* REQUIRED ACTION
Look through the data below for the line with "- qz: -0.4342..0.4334" and the line with "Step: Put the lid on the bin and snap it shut", then output those two and all lines in between, exactly as written.

(Saved entries)
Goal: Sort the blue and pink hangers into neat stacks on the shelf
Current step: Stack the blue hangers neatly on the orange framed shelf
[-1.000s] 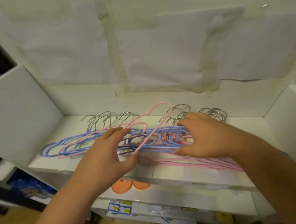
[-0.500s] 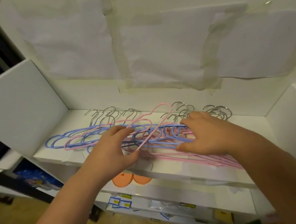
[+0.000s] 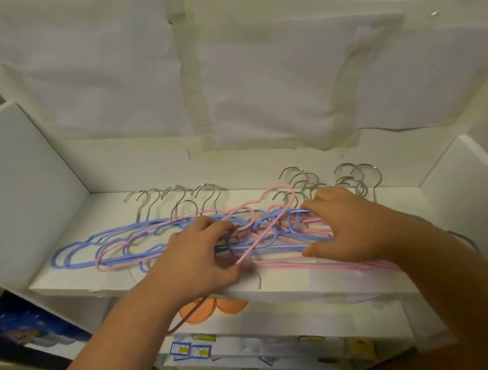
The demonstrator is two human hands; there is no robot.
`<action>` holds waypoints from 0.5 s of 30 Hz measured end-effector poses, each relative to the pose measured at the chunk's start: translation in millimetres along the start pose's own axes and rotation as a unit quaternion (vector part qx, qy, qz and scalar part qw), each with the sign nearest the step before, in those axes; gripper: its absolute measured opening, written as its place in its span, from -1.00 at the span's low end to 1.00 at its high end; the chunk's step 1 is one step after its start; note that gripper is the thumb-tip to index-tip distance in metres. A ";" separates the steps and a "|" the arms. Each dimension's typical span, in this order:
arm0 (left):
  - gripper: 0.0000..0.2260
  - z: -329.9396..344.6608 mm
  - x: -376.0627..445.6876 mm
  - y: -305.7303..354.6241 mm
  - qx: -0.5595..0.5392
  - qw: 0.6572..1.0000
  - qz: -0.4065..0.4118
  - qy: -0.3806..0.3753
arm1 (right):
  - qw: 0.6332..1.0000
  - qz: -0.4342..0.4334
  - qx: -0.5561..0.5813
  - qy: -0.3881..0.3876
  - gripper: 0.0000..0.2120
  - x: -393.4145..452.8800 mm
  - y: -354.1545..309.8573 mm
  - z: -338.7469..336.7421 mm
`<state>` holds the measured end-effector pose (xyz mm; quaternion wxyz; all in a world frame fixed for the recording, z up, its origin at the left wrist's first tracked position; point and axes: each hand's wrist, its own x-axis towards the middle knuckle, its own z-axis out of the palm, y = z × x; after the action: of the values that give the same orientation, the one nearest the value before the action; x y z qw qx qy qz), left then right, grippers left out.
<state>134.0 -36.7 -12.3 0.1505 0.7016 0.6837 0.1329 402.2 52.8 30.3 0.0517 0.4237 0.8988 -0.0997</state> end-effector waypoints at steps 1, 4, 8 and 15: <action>-0.34 0.2 1.5 -4.1 -0.001 1.000 0.001 -0.008 | 1.000 0.002 -0.001 0.003 -0.19 -0.2 0.0 0.0; -0.34 0.8 5.4 -13.9 -0.009 1.000 0.017 -0.016 | 1.000 0.014 0.010 -0.001 -0.14 -0.4 -0.2 0.7; -0.39 -0.3 9.6 -24.5 -0.009 0.999 0.051 0.003 | 0.999 0.028 0.020 -0.009 -0.09 -2.5 -2.2 3.2; -0.51 -8.0 12.0 -38.1 -0.020 0.998 0.057 -0.012 | 0.998 0.035 0.047 0.005 -0.18 -5.3 -1.8 2.8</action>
<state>96.1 -23.8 -20.1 0.1649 0.7378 0.6378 0.1470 404.3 47.1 28.8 0.0305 0.4575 0.8780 -0.1375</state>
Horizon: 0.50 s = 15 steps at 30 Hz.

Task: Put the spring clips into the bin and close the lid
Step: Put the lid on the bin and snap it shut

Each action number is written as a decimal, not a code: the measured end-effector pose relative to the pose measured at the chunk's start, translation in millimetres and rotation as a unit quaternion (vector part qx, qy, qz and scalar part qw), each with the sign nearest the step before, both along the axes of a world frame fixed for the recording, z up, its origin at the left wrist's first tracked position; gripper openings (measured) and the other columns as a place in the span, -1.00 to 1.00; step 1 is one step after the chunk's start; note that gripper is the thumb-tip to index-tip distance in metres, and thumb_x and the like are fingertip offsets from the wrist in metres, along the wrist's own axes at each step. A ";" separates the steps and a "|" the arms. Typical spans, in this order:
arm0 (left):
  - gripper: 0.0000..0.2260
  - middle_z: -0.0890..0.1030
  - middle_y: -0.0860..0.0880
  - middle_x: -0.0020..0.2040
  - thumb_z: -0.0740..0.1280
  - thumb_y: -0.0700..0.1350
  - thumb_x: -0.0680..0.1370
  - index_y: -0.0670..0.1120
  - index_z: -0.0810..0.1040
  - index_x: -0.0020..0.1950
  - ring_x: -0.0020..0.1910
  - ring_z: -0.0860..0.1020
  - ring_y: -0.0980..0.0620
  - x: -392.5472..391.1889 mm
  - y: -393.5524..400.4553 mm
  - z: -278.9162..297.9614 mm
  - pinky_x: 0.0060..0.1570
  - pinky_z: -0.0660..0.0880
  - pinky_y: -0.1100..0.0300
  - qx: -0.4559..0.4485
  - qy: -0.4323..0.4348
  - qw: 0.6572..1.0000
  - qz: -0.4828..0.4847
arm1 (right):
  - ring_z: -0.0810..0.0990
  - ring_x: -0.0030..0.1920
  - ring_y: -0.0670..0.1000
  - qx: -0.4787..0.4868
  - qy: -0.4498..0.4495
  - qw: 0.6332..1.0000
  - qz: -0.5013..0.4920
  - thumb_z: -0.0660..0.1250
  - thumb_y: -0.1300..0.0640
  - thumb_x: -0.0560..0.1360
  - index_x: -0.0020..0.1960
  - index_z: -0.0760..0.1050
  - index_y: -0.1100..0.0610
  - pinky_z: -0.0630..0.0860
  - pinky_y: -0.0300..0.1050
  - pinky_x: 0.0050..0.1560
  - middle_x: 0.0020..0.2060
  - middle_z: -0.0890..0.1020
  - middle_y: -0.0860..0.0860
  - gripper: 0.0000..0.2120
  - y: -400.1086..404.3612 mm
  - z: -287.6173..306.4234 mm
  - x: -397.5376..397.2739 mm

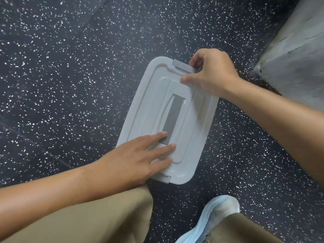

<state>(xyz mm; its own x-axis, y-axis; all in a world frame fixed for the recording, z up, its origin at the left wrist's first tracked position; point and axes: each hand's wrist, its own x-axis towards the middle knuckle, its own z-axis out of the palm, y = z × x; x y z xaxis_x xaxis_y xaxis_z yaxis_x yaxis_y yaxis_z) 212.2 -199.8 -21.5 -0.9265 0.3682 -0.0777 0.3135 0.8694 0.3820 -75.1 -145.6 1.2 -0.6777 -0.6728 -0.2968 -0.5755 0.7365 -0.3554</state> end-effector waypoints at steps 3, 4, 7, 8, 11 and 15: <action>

* WRITTEN ANSWER
  - qz: -0.4342..0.4334
  - qx: -0.5561..0.5813
  - qy: -0.3881..0.3876
  - gripper: 0.0000..0.2120
  - x: -393.4145..452.8800 mm
  - y: -354.1545..309.8573 mm
  - z: -338.7469..336.7421 mm
`<state>` holds the measured end-effector pose (xyz mm; quaternion wxyz; all in a world frame fixed for the recording, z up, its origin at the left wrist's first tracked position; point and axes: each hand's wrist, its own x-axis towards the middle knuckle, its own z-axis out of the palm, y = z × x; after the action: of the values that give the same orientation, the one nearest the value before the action; x y z qw qx qy qz), left then right, grippers left out.
<state>134.0 -36.7 -12.3 0.1505 0.7016 0.6837 0.1329 402.2 52.8 30.3 0.0517 0.4237 0.8988 -0.0997</state> end-effector waypoints at steps 1, 4, 8 and 15: <action>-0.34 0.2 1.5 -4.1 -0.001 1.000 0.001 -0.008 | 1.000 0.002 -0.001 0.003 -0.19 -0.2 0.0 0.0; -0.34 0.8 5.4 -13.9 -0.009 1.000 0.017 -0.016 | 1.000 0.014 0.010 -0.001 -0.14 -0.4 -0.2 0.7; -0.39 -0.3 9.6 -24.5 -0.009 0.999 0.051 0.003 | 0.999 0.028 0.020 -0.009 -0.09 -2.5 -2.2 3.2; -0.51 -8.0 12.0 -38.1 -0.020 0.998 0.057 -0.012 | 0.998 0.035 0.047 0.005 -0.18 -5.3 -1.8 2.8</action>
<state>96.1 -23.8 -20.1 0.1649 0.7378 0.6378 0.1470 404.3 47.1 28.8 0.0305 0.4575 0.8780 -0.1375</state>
Horizon: 0.50 s = 15 steps at 30 Hz.

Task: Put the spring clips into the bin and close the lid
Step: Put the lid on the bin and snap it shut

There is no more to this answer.